_TASK DESCRIPTION_
Go to the line in the entries below that holds "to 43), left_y" and repeat exactly from there through the line that holds "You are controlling", inclusive.

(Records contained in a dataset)
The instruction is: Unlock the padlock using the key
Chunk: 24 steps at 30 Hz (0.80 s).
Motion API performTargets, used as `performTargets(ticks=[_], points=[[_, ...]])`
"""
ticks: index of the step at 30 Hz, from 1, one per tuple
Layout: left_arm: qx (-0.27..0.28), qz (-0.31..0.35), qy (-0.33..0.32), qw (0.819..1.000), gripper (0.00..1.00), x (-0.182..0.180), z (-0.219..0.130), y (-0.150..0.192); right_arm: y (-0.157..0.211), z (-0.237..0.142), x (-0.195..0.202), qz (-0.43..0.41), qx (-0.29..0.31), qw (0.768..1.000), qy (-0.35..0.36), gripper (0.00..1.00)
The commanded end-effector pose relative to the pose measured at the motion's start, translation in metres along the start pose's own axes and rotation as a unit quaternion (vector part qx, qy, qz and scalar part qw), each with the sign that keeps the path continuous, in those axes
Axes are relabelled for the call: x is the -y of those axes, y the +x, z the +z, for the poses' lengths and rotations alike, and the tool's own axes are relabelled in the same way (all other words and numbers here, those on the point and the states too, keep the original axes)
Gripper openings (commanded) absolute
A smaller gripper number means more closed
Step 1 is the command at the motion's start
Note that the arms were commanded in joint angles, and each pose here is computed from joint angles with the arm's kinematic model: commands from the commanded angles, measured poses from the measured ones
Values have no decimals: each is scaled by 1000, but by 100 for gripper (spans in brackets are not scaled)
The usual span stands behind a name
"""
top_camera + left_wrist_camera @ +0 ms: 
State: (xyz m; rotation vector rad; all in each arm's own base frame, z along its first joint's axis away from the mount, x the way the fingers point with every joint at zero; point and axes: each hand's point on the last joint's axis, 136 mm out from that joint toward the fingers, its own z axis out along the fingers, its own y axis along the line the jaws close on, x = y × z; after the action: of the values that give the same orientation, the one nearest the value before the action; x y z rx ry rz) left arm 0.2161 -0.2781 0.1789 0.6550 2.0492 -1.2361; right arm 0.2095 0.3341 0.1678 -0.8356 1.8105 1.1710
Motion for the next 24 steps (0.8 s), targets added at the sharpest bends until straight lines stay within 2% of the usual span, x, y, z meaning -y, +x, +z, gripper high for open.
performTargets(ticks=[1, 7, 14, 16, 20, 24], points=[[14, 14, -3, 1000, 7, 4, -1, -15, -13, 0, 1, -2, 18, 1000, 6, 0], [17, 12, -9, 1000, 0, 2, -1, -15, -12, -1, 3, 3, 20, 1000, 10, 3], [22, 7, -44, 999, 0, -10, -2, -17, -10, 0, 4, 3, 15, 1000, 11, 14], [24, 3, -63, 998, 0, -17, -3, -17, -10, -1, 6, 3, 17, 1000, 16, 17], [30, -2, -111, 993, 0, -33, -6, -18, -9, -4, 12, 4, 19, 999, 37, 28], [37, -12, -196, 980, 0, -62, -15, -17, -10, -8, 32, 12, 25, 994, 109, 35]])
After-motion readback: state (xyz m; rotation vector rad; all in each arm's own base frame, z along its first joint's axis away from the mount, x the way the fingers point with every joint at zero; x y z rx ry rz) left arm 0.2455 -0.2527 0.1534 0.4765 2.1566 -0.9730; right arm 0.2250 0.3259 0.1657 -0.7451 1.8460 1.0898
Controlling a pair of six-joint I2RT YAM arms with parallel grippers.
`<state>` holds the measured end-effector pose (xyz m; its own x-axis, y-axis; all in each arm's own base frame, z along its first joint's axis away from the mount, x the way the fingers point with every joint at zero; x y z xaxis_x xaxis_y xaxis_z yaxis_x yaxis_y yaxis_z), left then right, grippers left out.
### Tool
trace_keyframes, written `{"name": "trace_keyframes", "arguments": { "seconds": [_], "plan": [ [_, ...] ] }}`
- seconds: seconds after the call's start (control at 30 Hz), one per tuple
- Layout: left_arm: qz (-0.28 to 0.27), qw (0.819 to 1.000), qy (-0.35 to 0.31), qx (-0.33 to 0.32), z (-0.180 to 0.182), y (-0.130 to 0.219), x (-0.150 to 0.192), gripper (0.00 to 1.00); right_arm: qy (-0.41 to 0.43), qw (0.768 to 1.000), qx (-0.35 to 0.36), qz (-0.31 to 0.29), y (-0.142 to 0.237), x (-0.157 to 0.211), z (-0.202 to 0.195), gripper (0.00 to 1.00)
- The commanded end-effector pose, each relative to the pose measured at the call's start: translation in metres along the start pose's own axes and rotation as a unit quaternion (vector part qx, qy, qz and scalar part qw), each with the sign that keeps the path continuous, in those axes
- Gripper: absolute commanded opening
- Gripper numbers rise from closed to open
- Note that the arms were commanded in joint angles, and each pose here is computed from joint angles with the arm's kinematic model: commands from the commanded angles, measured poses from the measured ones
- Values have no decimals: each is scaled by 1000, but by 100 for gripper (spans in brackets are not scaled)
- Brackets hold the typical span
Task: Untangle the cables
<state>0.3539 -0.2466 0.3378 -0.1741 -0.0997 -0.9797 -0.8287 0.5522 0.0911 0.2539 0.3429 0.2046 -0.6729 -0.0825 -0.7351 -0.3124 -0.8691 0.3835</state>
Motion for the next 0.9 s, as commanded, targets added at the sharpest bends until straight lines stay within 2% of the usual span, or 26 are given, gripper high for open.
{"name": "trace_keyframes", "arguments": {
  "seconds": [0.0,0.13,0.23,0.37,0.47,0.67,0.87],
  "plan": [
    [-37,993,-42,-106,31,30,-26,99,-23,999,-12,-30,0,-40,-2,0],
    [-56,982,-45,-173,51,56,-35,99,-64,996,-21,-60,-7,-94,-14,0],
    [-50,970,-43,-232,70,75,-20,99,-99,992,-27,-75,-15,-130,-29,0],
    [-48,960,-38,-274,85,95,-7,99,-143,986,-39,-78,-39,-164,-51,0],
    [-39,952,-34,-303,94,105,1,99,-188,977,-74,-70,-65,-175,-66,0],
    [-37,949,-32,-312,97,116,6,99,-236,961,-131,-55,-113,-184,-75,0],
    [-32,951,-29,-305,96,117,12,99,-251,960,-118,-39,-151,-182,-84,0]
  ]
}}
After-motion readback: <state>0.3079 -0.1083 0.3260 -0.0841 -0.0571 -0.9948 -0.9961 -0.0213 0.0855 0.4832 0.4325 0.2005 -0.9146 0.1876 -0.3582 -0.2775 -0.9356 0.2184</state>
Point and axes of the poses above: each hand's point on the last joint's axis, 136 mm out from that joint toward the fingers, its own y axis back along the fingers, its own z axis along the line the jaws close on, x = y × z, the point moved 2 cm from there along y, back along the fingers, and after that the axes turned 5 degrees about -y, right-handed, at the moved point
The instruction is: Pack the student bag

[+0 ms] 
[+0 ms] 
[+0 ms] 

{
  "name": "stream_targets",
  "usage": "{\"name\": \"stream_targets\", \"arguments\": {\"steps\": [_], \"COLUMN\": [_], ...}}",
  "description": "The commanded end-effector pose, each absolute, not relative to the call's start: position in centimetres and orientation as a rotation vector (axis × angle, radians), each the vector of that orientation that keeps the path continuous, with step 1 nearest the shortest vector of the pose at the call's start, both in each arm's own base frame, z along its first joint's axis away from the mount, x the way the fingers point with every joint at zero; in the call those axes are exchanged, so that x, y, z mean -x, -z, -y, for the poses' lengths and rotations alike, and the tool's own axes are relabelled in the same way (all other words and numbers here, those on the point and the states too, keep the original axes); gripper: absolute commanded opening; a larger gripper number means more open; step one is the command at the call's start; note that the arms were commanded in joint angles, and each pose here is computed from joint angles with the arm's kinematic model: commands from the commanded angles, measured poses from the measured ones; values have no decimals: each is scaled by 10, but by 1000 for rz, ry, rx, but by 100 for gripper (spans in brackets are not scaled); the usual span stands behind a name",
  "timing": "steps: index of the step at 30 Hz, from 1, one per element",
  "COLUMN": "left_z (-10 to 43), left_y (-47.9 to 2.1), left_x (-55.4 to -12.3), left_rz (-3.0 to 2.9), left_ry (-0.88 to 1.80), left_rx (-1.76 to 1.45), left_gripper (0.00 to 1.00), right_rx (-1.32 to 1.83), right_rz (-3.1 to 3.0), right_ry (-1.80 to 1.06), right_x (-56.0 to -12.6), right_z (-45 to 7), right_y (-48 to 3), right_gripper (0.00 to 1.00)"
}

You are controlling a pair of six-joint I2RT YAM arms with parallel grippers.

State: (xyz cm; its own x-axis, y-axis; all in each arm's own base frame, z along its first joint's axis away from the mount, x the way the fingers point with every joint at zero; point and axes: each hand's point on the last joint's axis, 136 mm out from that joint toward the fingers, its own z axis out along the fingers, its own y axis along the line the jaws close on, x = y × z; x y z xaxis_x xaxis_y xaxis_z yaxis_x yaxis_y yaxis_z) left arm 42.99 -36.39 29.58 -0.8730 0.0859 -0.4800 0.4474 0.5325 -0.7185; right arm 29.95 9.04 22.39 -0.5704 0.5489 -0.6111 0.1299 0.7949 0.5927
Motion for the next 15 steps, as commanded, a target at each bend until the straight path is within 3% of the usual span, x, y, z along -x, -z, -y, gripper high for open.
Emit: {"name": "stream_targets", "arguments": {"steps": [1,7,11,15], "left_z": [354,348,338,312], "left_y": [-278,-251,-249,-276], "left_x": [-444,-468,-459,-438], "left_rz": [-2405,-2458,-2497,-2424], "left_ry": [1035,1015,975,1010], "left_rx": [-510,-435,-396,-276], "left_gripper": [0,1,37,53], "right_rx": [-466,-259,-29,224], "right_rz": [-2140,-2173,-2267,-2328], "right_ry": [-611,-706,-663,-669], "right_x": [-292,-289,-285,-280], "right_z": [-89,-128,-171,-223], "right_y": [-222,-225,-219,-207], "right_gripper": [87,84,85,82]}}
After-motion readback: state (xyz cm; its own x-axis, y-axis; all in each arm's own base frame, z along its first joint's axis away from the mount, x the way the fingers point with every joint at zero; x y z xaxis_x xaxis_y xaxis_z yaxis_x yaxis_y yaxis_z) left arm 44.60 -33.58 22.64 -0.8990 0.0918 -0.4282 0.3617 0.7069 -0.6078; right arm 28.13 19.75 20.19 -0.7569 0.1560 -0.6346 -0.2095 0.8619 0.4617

_SOLUTION_
  "COLUMN": "left_z (-10 to 43), left_y (-47.9 to 2.1), left_x (-55.4 to -12.3), left_rz (-3.0 to 2.9), left_ry (-0.88 to 1.80), left_rx (-1.76 to 1.45), left_gripper (0.00 to 1.00), right_rx (-1.32 to 1.83), right_rz (-3.1 to 3.0), right_ry (-1.80 to 1.06), right_x (-56.0 to -12.6), right_z (-45 to 7), right_y (-48 to 3), right_gripper (0.00 to 1.00)"
}

You are controlling a pair of six-joint I2RT YAM arms with parallel grippers.

There is no more to the output.